■ **Work request**:
Word for word, return the lines below from the first through the line that has "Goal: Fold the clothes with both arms", dropping the pictures.

»»

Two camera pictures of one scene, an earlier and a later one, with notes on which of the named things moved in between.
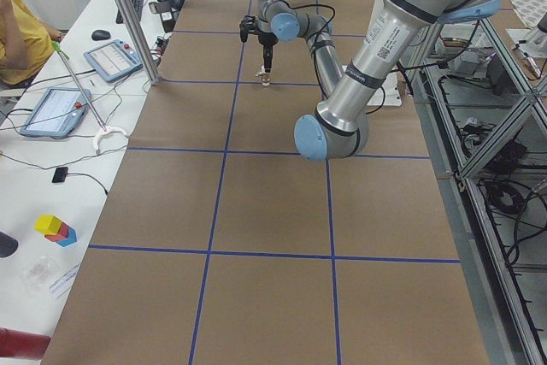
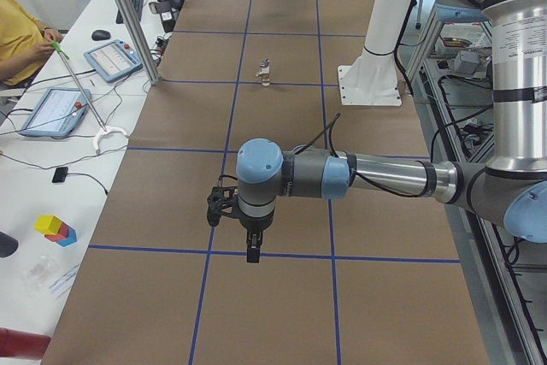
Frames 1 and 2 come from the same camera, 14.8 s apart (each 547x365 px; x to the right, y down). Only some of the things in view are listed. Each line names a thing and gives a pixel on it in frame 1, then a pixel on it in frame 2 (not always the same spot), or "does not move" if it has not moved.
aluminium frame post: (132, 20) does not move
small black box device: (60, 174) does not move
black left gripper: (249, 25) to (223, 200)
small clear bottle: (265, 76) does not move
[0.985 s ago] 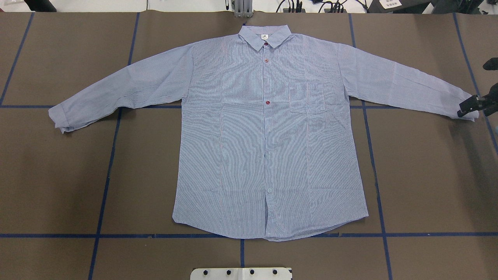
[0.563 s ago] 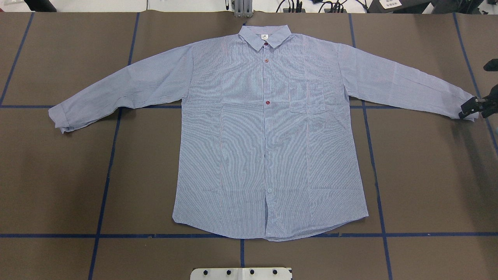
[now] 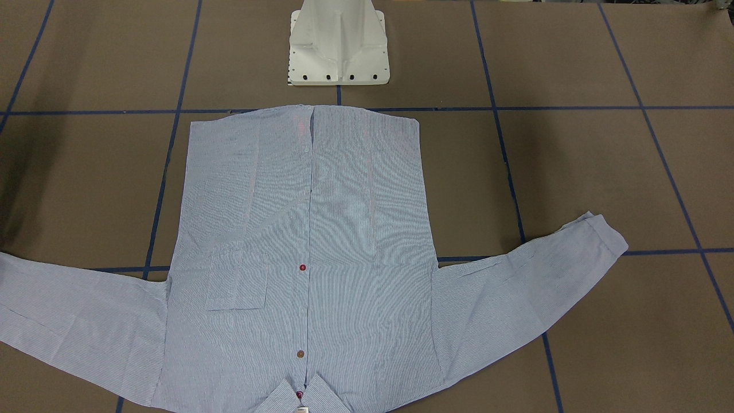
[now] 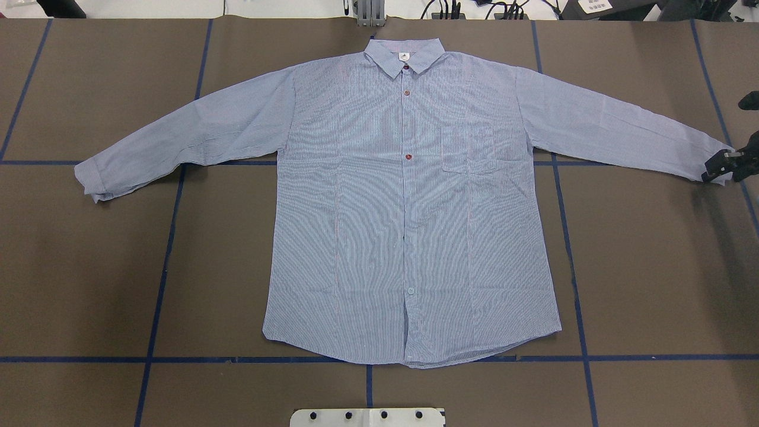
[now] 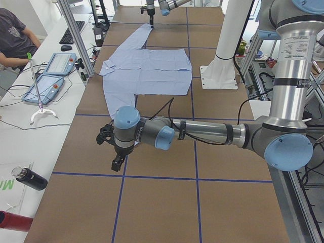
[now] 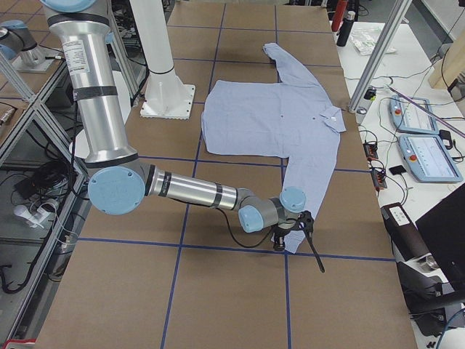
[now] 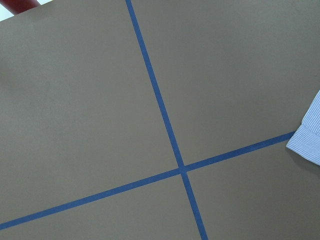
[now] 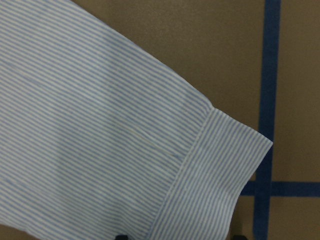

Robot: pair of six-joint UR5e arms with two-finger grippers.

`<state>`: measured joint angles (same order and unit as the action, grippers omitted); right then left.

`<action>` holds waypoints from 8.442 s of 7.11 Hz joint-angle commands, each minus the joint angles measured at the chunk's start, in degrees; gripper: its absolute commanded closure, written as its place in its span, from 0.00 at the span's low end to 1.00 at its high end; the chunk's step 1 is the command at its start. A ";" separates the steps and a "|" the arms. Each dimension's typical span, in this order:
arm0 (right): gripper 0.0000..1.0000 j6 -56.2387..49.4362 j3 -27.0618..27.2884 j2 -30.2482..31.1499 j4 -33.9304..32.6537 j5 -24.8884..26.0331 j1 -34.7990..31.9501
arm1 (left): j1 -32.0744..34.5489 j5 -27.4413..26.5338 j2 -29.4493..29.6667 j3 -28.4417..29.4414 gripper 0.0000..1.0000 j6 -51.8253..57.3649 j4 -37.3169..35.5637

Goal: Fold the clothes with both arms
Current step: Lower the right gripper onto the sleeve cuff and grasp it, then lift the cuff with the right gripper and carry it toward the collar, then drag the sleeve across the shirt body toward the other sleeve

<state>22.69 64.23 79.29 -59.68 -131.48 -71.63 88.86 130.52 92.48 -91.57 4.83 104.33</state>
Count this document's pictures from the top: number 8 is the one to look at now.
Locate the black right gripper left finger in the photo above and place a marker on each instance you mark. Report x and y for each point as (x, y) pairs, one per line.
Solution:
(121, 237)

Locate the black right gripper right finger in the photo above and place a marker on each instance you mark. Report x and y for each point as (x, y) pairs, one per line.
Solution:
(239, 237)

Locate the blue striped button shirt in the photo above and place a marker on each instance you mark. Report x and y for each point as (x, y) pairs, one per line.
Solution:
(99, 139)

««

■ **Solution for this exercise**:
Two camera pictures of one scene, an earlier and a later one, with notes on which of the named things moved in between.
Frames 1 and 2 come from the same camera, 14.8 s apart (each 547x365 px; x to the right, y down). Only some of the things in view are listed. Each line names a thing and gives a pixel on it in frame 1, then a pixel on it in frame 2 (not always the same spot), or "does not move" if it has not moved.
aluminium frame post: (132, 20) does not move
small black box device: (60, 174) does not move
black left gripper: (249, 25) to (223, 200)
small clear bottle: (265, 76) does not move
[0.985 s ago] 
[0.563 s ago] 
[now] 
[now] 
[now] 
[now] 
[now] 
[now] 

Robot: pair of six-joint UR5e arms with two-finger grippers.

`<state>`: measured joint angles (same order and unit as the action, grippers omitted); right then left.

`<action>` holds waypoints from 8.442 s of 7.11 Hz joint-angle commands, each minus the joint angles measured at the chunk's start, in degrees; gripper: its absolute commanded closure, written as its place in its span, from 0.00 at the span's low end to 1.00 at its high end; the chunk's step 1 is the command at its start. A ";" separates the steps and a "|" the arms. Each dimension's typical span, in this order:
arm0 (right): gripper 0.0000..1.0000 j6 -56.2387..49.4362 j3 -27.0618..27.2884 j2 -30.2482..31.1499 j4 -33.9304..32.6537 j5 -24.8884..26.0331 j1 -34.7990..31.9501
arm1 (left): j1 -32.0744..34.5489 j5 -27.4413..26.5338 j2 -29.4493..29.6667 j3 -28.4417..29.4414 gripper 0.0000..1.0000 j6 -51.8253..57.3649 j4 -37.3169..35.5637

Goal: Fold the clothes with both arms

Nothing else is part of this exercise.